HLA-B*58:01 was absent in more than one-third of patients with allopurinol-induced severe cutaneous adverse reactions, according to a recent brief report.
HLA-B*58:01 and HLA-A*34:02 were identified as independent genetic risk factors for allopurinol-induced severe cutaneous adverse reactions (SCARs) in a heterogeneous US population. HLA-B*58:01 carried the highest risk, with an odds ratio of 28 and a 95% confidence interval of 8.6 to 100.6, while HLA-A*34:02 demonstrated an odds ratio of 20.6 and a 95% confidence interval of 3.3 to 131.1. A gene-dose effect was observed for HLA-B*58:01, with homozygous carriage yielding an odds ratio of 55.3 and a 95% confidence interval of 2.5 to 1208.6.

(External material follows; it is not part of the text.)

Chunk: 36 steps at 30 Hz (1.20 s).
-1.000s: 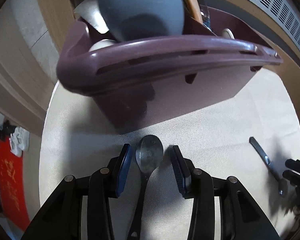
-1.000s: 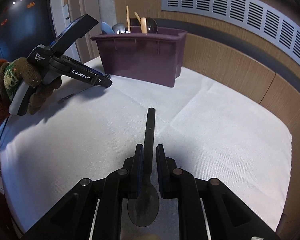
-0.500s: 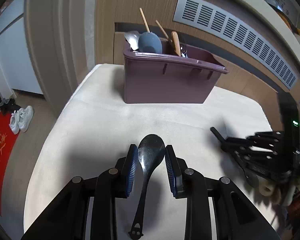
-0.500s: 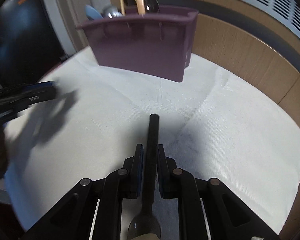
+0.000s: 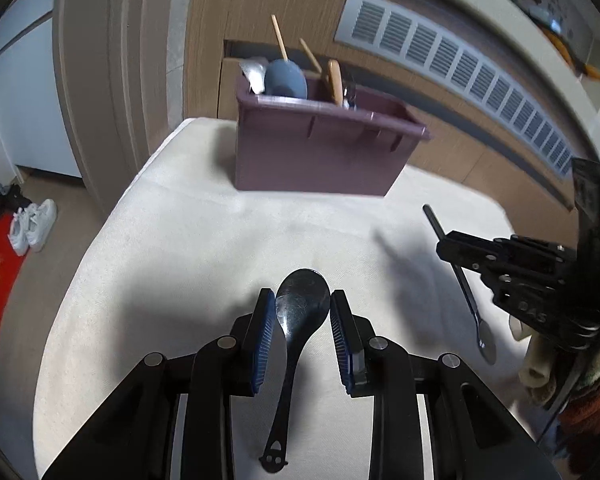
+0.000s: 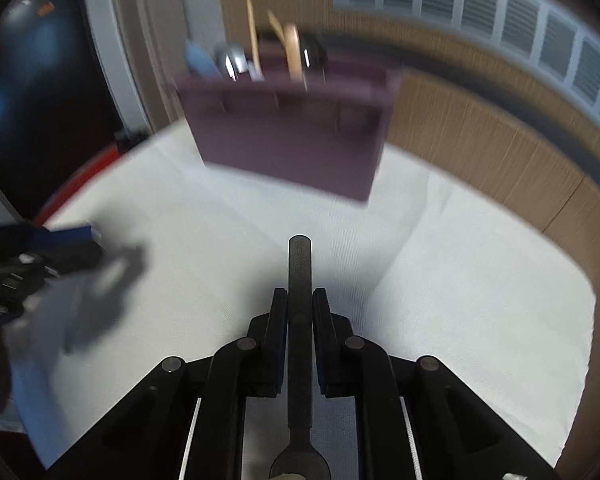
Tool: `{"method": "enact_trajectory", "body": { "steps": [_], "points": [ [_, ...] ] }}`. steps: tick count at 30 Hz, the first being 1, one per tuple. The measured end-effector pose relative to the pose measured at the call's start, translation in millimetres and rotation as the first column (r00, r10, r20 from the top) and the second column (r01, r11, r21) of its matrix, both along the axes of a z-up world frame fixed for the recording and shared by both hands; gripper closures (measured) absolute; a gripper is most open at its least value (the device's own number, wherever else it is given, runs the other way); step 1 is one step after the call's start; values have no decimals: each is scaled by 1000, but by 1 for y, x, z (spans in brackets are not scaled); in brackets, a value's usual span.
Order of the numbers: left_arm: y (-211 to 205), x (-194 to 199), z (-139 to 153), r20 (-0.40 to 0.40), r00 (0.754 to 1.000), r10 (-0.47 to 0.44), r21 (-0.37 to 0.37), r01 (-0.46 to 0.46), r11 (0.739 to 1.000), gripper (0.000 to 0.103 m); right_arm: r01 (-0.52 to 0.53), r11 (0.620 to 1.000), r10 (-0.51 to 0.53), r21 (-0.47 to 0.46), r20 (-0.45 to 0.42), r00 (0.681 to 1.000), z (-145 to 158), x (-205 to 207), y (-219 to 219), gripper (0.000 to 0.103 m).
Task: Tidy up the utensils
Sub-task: 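Lift both spoons over the caddy and open both tools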
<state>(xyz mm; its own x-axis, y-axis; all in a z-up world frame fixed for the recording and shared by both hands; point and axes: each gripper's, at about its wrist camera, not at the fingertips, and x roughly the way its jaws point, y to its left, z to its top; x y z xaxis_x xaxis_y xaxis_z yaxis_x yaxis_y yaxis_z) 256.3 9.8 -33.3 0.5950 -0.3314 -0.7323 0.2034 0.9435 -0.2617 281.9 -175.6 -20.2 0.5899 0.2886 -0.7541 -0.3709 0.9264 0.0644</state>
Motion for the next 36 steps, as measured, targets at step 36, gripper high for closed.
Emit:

Researchers analyzed whether established human leukocyte antigen (HLA) risk markers apply to genetically diverse populations in the US. This genetic association brief report included 16 patients with specialist-adjudicated Stevens-Johnson syndrome, toxic epidermal necrolysis, or drug reaction with eosinophilia and systemic symptoms (DRESS). They were matched with 160 allopurinol-tolerant control participants by age, sex, and race. High-resolution human leukocyte antigen typing was conducted for all patients and compared with allele frequencies in both matched controls and a biobank cohort of 94,489 participants. Conditional logistic regression assessed class I and class II allele associations, and Bonferroni-corrected significance thresholds guided interpretation.
No class II alleles reached significance. HLA-B*35:01 and HLA-B*58:02 showed unadjusted associations that did not remain after statistical correction. HLA-A*34:02 was more common among patients (3 of 16) than among tolerant matched controls (7 of 160) and the biobank population (1,246 of 94,489). Its identification as a second independent risk factor was reported in the brief report.
HLA-A*34:02 was also associated with increased risk for allopurinol-induced SCARs and has been linked to allopurinol-related drug-induced liver injury that may precede DRESS with elevated liver enzymes. In a prior SCAR cohort, 5 of 9 HLA-B*58:01–negative patients carried an HLA-A34 allele, which included HLA-A*34:02.
The report, published in JAMA Dermatology, was limited by its small cohort size, although the diversity of the participants allowed meaningful assessment of genetic associations despite the rarity of severe cutaneous adverse reactions. The findings also indicated that relying solely on HLA-B*58:01 screening would not identify a substantial proportion of affected patients in the US population. HLA-B*58:01 was not present in over one-third of the overall SCAR cohort and was also lacking in 45% of self-identified Black patients, a group commonly treated with allopurinol.
“It is important to note, however, that an ideal screening test has 100% negative predictive value, and our US brief report identifies that carriage of HLA-B*58:01 alone is not capable of identifying all individuals at risk of allopurinol-induced SCARs,” noted lead author Chelsea N. Campbell, MS, of the Department of Pathology, Microbiology, and Immunology, and the Center for Drug Safety and Immunology, Department of Medicine at Vanderbilt University Medical Center in Nashville, Tennessee, with colleagues.
Elizabeth J. Phillips, MD, reported receiving personal fees from several pharmaceutical and medical organizations unrelated to this brief report, and no additional disclosures were noted.